The basis of pathogenetic treatment of a hypophysial nanizm is made by replacement therapy by growth hormone medicines which is carried out by faltering courses (2-3 months with the same intervals). Somatotropin of the person is appointed to patients with the proved endogenous insufficiency of hormone and the differentiation of a skeleton which is not exceeding age indicators of 13-14 years. Treatment by means of STG is carried out before closing of zones of growth or before achievement of the acceptable growth parameters.
In therapy of a hypophysial nanizm the anabolic steroids (, ) having the stimulating effect on the level of endogenous STG, synthesis of proteins and growth are applied. Treatment by steroid hormones continues several years with periodic replacement of medicines. It is expedient to begin treatment with anabolic means from 5-7 years. For stimulation of function of gonads 16 years to young men are aged more senior the horionichesky gonadotrophin and small doses of androgens, to girls - small doses of estrogen is appointed.
Further, after closing of zones of growth, patients with a hypophysial nanizm are transferred to constant reception of sex hormones in compliance a sex. At the same time to women reception of the combined estrogengestagenny medicines is shown, to men - androgens of the prolonged action.
At a gipoterioza L-tiroksin, is appointed; at insufficiency of a somatoliberin - its synthetic analogs; at hypofunction of bark of adrenal glands - glucocorticosteroids. At organic pathology of TsNS anti-inflammatory, rassasyvayushchy, dehydrational therapy can be required. In case of detection of tumors of a hypophysis their surgical removal, sometimes – performing radiation therapy is shown.
Forecast and prevention of a hypophysial nanizm
At the hypophysial nanizm caused by the genetic reasons, the forecast good. Timely and rational ZGT allows patients to be sufficiently physically developed, socially active and able-bodied. At choice of profession the work providing the raised physical and psychological activities is not recommended.
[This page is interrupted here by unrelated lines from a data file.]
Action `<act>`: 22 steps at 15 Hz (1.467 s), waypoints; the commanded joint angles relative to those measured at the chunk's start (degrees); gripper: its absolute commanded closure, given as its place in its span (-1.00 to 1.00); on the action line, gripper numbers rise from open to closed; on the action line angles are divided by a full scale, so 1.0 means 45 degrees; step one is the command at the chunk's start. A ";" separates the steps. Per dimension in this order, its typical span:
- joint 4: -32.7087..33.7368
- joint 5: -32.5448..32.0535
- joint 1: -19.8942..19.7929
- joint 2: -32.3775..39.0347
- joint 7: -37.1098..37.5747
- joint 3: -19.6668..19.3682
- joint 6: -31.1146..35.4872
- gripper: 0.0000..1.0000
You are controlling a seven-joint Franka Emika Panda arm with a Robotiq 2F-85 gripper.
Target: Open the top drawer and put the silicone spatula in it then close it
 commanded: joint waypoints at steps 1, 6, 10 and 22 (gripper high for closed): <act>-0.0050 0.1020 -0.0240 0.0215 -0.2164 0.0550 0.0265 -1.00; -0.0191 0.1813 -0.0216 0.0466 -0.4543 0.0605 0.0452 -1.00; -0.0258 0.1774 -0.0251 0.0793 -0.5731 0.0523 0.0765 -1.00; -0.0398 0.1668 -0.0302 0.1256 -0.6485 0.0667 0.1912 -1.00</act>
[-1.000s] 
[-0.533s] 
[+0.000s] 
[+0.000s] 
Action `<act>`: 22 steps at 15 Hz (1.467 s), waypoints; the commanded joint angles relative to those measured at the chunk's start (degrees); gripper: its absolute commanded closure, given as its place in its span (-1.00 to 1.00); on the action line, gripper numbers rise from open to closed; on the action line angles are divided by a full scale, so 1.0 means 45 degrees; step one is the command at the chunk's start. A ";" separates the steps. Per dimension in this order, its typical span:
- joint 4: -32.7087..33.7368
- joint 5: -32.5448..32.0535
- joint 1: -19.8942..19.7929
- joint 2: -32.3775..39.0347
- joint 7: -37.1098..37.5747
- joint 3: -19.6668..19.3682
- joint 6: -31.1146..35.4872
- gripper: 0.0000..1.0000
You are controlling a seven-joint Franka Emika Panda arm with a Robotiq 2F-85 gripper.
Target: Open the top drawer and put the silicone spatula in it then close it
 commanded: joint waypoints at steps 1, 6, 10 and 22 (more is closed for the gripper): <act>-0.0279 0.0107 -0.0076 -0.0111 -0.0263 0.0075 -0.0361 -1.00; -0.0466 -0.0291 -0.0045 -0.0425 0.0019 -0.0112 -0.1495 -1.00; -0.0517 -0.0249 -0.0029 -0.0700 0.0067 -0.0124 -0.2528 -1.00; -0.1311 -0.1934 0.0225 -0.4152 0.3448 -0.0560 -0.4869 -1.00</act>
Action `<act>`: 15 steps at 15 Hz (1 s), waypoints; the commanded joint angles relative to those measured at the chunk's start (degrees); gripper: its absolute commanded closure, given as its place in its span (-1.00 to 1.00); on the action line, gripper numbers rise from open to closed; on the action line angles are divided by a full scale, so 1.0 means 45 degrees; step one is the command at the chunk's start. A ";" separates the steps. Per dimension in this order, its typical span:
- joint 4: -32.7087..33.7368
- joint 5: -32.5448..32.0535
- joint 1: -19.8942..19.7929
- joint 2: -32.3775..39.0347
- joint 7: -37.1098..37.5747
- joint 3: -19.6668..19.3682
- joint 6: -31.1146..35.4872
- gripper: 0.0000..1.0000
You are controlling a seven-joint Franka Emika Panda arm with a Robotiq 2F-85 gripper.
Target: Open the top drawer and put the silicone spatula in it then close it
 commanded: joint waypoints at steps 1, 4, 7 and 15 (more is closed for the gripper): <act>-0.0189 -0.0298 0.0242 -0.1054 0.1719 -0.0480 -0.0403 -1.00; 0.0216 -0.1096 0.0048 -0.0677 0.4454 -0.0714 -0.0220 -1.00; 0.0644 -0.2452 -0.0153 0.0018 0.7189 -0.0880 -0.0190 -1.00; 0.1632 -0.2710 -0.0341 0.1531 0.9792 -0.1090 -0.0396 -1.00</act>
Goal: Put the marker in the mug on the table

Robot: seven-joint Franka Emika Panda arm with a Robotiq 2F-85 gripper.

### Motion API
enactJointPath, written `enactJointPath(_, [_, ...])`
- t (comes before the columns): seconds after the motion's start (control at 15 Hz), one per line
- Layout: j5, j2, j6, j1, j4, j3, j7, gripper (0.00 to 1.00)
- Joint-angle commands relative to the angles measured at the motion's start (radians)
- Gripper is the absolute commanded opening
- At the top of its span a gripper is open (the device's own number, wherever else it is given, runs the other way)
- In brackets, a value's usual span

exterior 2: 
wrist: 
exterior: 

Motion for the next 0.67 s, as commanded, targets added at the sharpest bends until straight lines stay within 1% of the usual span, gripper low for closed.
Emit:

In the absence of necessary treatment patients have small growth and a physical underdevelopment. In case of organic damages of a brain the forecast is defined by the main disease and dynamics of its development. Patients with a hypophysial nanizm are on the lifelong dispensary account at the endocrinologist and each 2-3 months have to visit him.
Prevention of a hypophysial nanizm consists in the prevention of infections, physical and mental injuries at pregnant women; prevention of patrimonial injuries, neuroinfections, ChMT, intoxications at children.